Le 6 Mai 2021, par La Rédaction

Bruno Le Maire a annoncé fin avril le top départ des Prêts Participatifs Relance (PPR), un dispositif de 11 milliards d’euros destiné à renforcer la structure financière des entreprises, fragilisées par la crise, et à permettre de financer leur développement. Commercialisés jusqu’en juin 2022, ces prêts pourront être accordés à des PME/ETI dont le chiffre d’affaires varie entre 2 millions et 1,5 milliard d’euros. Ils pourront représenter jusqu’à 12,5 % du chiffre d’affaires 2019 pour une PME.

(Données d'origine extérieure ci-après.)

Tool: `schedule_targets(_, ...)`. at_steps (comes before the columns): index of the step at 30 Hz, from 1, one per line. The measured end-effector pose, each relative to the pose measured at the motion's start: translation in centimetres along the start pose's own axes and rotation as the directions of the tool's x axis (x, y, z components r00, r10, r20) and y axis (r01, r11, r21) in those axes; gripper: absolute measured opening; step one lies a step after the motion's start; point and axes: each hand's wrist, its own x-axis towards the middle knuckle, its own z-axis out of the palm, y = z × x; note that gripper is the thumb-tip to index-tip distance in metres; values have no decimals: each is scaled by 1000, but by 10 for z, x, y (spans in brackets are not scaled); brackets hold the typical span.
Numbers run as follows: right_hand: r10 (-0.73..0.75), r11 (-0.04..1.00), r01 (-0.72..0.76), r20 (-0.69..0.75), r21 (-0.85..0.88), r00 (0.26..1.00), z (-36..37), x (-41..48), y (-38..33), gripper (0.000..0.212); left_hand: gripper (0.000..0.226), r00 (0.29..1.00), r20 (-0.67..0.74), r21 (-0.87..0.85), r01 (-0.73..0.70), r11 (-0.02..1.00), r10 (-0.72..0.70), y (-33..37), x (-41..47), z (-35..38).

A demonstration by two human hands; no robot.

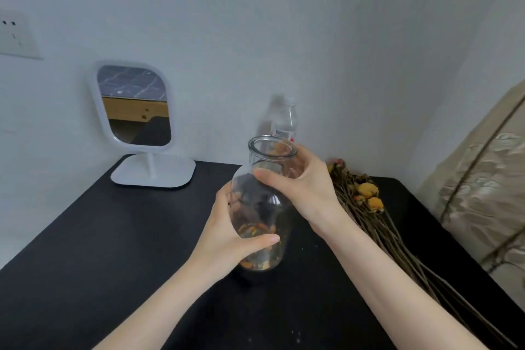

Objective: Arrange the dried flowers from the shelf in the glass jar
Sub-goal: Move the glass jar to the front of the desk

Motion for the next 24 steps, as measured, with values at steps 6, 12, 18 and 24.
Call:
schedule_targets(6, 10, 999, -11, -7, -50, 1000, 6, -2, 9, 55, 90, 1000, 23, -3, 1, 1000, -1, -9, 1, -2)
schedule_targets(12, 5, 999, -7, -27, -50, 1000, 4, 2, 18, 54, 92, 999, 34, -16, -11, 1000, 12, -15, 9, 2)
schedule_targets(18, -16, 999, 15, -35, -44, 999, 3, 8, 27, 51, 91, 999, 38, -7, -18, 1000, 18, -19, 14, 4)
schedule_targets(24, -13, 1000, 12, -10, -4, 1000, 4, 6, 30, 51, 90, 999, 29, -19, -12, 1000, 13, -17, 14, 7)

Présentation d’un instrument innovant avec Hélène de Prévoisin, directrice du marché entreprises de La Banque Postale.


Hélène de Prevoisin
Hélène de Prevoisin

Quelles sont les spécificités des PPR ?
 
Hélène de Prévoisin : Les spécificités des PPR sont aujourd’hui bien établies. Il s’agit d’un financement long, avec une maturité de huit ans et un différé d’amortissement de quatre ans au minimum. L’autre spécificité importante de ces prêts est que leur remboursement est subordonné à celui des autres dettes bancaires et obligataires. C’est-à-dire qu’il n’intervient qu’après celui de toutes les autres dettes. Les PPR viennent ainsi renforcer la structure financière des entreprises, par rapport à de la dette amortissable classique. C’est une façon de leur redonner du temps et des moyens, jusqu’ici obérés par un surcroît d’endettement.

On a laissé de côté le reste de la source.